И вот в конце мая я получила недельный отпуск. Святослав считал, что лучше спокойно посидеть в Лондоне. Спокойно? Кто мог гарантировать нам покой? Я хотела выспаться и пожить в тишине. Решили поехать в деревню, сняли комнату на деревенском постоялом дворе к северу от Лондона — место не сказать, чтобы очень красивое, но не знавшее бомбежек, и здесь можно было, вероятно, проспать целую ночь, не вздрагивая от воя сирен воздушной тревоги.
Без налетов и в самом деле обошлось, но, едва наступила ночь, мимо наших окон со страшным грохотом и лязгом двинулись колонны союзных войск.

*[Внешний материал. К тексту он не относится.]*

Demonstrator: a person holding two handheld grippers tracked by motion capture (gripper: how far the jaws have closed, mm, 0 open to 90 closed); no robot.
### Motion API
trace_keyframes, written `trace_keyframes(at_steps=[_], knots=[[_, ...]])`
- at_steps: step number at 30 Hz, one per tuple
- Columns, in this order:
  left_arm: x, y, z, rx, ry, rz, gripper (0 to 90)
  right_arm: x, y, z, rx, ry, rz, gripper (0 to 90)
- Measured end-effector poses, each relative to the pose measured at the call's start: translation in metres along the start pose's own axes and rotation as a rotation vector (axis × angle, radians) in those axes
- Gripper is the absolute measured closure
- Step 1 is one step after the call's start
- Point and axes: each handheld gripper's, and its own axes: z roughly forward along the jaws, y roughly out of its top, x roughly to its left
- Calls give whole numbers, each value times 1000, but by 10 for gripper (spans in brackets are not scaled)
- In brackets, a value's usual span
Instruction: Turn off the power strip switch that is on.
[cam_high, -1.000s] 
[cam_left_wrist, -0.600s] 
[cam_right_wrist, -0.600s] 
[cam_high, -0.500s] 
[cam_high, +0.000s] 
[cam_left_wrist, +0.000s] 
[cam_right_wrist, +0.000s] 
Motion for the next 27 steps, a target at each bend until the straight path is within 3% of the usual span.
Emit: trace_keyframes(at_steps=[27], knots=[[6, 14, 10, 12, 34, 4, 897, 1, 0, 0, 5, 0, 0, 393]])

Солнце поднялось — все стихло. Увы! На следующую ночь все повторилось. Танки, самоходные установки, грузовики — от рева моторов и визга тормозов дрожали стекла и даже стены. Можно было подумать, все вооруженные силы Великобритании решили передислоцироваться с севера на юг страны через эту деревушку. Уж не начались ли маневры? Но в таком случае, какие-то уж очень масштабные. «Сама теперь видишь, в Лондоне спокойнее», — сказал Святослав. И мы спешно вернулись в столицу. Было это 3 июня 1944 года.

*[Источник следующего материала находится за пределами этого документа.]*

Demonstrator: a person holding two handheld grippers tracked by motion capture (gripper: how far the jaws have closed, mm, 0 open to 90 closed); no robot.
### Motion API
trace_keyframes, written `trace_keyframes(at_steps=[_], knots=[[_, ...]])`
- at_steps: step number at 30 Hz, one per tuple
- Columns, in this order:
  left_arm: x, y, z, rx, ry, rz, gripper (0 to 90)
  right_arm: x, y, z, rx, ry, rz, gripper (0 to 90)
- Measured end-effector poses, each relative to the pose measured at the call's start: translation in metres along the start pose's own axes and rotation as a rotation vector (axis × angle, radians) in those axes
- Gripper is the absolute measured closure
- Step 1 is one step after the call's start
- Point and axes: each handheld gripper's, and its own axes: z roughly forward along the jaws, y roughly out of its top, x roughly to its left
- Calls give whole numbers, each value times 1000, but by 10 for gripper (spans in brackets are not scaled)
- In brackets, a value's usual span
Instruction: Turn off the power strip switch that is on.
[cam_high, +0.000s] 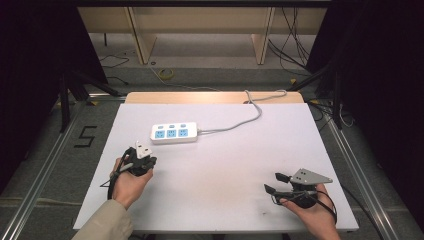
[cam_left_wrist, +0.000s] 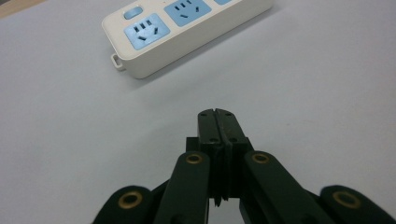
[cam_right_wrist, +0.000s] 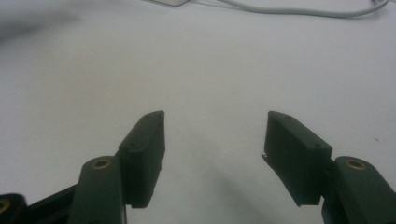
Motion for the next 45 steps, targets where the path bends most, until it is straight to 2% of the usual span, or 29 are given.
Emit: trace_keyframes(at_steps=[45], knots=[[5, 15, 13, 8, 27, 5, 897, 0, 0, 0, -2, 0, -4, 393]])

В ночь с 5 на 6 июня Лондон наполнился гулом. Нет, тревоги не было. Над нашими головами с ревом проносилась невидимая воздушная армада.
6 июня Святослав вернулся в министерство. Я приступала к работе только седьмого и еще валялась в постели, когда раздался звонок. Тягучая американская речь: «Зика, дело сделано!» — «Что такое?» — «Мы перепрыгнули лужу!» Я перекрестилась: «Где, в Норвегии?» — «Нет, в Нормандии, на рассвете. Да поможет нам Бог. Счастливо, увидимся в клубе». Я оделась, вышла на улицу. Лондонцы спешили в церкви. Ликования не было, скорее понимание важности момента. К надеждам примешивалась тревога: еще не ушли из памяти Дюнкерк, Дьепп, Сен-Назер. Ставка так велика, положение так неопределенно, что не до ликования.
Погода стояла прекрасная, как в 1940 году. В клубе не осталось ни военных, ни единого француза. В полдень пришли первые новости. Газеты ограничились коротким коммюнике, но в министерствах знали, что успех пока сомнителен… 12 июня к нам зашел приятель, французский офицер связи, — первый человек, вернувшийся из Нормандии после высадки. Он преподнес мне камамбер, как дарят драгоценность. Святослав пошел в ресторан за бутылкой вина «божоле», хозяин-грек не растерялся и заломил за нее бешеную цену — три фунта. Торжественный момент. Соленый, высохший камамбер словно приблизил Францию, на глаза навернулись слезы. «Положение зыбкое, — сказал М., — это отнюдь не увеселительная прогулка. Завтра я возвращаюсь обратно, так что лучше об этом не думать».